▶ What this task involves:
Print, exactly as written, every line from the first line of the records below through the line containing "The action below", and nothing further.

== Input records ==

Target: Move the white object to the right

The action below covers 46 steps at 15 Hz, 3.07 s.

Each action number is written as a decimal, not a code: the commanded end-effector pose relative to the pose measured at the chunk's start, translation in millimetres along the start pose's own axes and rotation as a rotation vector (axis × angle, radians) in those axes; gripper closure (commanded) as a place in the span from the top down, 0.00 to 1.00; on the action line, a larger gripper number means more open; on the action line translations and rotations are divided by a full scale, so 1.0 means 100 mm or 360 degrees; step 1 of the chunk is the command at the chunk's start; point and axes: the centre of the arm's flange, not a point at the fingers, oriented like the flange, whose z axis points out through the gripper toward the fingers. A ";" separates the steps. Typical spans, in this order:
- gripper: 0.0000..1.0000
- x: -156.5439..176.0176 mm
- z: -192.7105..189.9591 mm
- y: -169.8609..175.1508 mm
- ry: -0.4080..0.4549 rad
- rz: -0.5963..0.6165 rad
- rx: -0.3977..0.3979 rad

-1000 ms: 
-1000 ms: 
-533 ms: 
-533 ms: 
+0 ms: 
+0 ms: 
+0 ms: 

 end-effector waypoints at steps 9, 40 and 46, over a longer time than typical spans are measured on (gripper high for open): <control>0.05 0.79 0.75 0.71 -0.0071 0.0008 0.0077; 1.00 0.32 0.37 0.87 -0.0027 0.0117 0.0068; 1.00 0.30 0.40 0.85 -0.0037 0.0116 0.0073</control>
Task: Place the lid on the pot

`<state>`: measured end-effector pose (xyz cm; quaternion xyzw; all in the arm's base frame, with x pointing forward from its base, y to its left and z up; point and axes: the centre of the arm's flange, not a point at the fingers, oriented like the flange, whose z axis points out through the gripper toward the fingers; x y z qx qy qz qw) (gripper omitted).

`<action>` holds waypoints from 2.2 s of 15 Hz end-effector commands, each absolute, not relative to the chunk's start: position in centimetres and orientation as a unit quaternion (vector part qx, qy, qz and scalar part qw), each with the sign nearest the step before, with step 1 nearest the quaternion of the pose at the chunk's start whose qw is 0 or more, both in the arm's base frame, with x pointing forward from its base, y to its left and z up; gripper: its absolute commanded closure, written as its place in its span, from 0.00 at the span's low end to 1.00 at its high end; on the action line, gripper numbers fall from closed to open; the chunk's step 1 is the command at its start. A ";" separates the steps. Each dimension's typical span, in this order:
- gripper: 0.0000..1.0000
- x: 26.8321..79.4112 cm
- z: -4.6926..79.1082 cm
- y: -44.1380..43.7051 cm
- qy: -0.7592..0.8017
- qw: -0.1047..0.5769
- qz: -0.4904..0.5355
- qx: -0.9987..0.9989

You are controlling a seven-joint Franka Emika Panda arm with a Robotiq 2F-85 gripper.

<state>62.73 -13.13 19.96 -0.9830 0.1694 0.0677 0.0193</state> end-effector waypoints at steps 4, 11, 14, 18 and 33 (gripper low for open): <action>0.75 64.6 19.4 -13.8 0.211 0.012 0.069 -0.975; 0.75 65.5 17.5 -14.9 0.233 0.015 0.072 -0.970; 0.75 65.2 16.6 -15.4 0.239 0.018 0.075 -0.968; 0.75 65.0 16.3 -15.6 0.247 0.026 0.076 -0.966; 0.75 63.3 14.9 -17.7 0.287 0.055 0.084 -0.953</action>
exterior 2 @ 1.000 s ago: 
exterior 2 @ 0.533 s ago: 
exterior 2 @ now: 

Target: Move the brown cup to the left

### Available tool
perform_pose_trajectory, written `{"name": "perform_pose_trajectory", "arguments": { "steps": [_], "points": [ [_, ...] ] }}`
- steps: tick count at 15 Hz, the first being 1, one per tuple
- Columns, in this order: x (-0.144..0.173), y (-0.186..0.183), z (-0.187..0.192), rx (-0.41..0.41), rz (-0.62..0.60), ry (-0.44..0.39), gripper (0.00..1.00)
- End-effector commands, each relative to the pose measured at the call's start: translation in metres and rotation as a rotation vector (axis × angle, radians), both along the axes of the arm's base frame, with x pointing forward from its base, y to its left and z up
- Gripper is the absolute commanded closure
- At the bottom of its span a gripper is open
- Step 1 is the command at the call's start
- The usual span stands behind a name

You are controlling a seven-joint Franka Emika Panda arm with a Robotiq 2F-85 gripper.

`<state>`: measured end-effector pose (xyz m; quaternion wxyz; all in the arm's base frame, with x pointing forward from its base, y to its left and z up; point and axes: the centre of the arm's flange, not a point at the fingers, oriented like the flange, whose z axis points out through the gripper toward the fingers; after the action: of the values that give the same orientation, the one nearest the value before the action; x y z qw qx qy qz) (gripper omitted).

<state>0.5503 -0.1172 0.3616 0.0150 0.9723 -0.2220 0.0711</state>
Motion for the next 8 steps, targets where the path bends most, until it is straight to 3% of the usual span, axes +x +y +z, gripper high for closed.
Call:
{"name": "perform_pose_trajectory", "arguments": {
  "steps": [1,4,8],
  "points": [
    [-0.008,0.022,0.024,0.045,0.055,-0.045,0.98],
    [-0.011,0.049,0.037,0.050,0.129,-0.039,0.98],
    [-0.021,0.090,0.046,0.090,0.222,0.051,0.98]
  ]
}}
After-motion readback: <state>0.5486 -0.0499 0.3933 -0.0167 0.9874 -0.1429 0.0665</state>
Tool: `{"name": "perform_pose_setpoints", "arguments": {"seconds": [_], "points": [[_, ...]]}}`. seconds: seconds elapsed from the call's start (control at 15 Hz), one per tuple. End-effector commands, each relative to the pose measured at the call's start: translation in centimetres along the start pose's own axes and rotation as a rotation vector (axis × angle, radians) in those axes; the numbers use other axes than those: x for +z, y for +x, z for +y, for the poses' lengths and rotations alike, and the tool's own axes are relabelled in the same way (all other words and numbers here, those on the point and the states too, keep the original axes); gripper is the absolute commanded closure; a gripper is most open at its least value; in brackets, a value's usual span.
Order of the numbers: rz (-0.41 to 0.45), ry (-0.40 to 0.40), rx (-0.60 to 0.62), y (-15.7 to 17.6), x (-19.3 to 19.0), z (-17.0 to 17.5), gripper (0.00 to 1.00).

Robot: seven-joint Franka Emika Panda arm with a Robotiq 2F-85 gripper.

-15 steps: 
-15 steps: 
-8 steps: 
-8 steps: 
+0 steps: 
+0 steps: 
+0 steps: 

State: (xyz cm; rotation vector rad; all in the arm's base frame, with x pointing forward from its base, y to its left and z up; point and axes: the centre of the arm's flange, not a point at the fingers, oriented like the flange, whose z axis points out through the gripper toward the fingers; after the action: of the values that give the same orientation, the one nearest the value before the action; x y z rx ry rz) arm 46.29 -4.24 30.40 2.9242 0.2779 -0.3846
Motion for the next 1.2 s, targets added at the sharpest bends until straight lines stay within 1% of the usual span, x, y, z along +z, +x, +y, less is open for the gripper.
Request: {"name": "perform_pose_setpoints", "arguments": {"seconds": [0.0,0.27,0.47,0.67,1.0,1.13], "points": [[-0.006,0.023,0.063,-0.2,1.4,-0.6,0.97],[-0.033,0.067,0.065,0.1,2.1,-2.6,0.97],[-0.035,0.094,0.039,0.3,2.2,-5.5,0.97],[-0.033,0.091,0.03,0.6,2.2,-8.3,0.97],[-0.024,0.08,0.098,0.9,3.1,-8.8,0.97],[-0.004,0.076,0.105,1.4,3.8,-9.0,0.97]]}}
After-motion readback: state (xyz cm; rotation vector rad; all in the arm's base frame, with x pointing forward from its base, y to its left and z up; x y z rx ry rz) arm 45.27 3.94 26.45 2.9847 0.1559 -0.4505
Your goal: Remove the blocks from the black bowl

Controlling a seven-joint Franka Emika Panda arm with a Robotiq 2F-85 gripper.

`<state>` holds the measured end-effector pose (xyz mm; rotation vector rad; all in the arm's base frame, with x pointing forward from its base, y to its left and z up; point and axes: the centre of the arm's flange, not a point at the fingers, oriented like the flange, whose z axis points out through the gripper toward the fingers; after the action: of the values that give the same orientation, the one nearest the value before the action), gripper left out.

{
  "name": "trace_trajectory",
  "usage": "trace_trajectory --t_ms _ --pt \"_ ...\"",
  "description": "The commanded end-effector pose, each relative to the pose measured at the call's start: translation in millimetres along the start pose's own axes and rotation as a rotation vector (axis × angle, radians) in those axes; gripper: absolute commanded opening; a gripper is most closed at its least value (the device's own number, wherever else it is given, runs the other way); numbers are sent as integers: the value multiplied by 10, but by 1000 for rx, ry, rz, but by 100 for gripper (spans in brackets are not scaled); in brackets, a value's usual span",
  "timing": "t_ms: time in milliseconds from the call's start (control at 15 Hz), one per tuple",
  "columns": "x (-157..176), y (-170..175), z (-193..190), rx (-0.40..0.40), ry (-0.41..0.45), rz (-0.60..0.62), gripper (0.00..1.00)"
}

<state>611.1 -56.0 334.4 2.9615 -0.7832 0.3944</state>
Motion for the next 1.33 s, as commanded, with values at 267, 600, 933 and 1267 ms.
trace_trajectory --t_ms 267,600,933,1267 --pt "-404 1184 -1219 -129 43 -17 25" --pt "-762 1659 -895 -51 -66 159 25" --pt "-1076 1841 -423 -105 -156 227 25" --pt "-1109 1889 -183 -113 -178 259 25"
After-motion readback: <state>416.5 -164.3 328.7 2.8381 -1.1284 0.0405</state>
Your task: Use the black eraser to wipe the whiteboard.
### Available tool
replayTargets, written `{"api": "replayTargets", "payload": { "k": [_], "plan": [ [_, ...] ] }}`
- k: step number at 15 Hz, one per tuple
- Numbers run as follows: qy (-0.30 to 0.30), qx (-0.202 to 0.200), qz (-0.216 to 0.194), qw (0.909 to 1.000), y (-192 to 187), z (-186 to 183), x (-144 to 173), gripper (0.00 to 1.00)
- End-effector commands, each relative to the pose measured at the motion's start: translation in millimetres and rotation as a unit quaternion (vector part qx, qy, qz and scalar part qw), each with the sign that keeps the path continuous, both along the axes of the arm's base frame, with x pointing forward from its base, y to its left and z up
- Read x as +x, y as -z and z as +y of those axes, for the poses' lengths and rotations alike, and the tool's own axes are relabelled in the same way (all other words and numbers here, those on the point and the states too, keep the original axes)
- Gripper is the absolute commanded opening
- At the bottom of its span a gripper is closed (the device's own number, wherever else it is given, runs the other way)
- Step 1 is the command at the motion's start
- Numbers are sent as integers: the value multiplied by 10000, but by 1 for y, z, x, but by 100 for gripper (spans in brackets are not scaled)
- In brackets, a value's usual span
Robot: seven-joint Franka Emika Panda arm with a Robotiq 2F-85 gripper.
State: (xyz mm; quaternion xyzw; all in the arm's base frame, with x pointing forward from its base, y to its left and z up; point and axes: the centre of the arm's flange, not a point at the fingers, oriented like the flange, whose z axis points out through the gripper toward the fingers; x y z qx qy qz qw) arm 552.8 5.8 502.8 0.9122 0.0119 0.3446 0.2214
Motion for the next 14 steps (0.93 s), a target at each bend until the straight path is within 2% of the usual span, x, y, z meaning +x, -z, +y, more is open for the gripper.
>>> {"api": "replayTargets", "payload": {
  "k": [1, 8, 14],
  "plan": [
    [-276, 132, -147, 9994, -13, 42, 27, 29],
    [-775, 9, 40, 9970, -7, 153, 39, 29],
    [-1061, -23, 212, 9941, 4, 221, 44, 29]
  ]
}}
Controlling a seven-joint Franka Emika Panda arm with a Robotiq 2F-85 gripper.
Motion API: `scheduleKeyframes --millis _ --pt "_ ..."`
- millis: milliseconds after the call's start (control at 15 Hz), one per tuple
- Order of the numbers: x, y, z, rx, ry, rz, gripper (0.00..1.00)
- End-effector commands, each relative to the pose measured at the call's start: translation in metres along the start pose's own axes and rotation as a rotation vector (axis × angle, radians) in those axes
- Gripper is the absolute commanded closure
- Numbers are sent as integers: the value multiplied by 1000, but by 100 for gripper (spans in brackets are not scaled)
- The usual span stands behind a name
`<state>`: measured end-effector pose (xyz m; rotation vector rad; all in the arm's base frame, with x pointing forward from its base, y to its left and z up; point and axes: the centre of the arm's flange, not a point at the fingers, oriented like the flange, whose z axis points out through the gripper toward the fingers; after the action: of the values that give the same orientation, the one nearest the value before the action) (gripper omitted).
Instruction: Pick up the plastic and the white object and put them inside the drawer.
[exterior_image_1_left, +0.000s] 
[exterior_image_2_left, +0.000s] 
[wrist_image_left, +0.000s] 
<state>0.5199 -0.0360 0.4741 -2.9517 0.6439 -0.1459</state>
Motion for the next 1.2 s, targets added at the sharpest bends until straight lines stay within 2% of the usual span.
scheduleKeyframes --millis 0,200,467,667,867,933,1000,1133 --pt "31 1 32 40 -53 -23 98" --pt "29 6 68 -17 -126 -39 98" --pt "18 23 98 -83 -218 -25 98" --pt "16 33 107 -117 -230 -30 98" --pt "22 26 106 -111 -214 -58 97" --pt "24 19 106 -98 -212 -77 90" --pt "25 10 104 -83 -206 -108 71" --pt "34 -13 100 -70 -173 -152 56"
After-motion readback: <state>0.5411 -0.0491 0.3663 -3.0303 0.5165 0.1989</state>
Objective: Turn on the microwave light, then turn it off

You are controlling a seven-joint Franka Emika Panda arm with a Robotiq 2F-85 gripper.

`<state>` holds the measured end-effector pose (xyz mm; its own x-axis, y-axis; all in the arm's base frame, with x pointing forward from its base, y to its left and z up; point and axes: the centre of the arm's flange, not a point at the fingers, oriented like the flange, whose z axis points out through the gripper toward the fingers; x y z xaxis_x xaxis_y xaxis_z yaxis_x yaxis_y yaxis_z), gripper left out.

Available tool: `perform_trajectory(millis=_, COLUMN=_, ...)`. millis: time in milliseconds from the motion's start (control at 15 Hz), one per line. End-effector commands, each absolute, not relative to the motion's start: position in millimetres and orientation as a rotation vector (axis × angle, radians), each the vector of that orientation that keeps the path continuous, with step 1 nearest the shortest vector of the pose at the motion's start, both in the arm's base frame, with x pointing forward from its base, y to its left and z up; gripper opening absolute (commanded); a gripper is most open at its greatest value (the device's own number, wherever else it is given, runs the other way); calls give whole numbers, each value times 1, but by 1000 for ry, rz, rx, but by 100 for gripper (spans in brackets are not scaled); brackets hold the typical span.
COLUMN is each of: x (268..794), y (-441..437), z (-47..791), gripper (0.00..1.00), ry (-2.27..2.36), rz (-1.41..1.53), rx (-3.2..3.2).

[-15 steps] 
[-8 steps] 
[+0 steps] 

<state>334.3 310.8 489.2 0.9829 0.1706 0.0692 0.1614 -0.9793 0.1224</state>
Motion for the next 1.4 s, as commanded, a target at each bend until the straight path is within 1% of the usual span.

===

▶ Answer box:
Target: Move the white object to the right

The action below covers 46 steps at 15 Hz, 3.07 s.

That completes the exercise.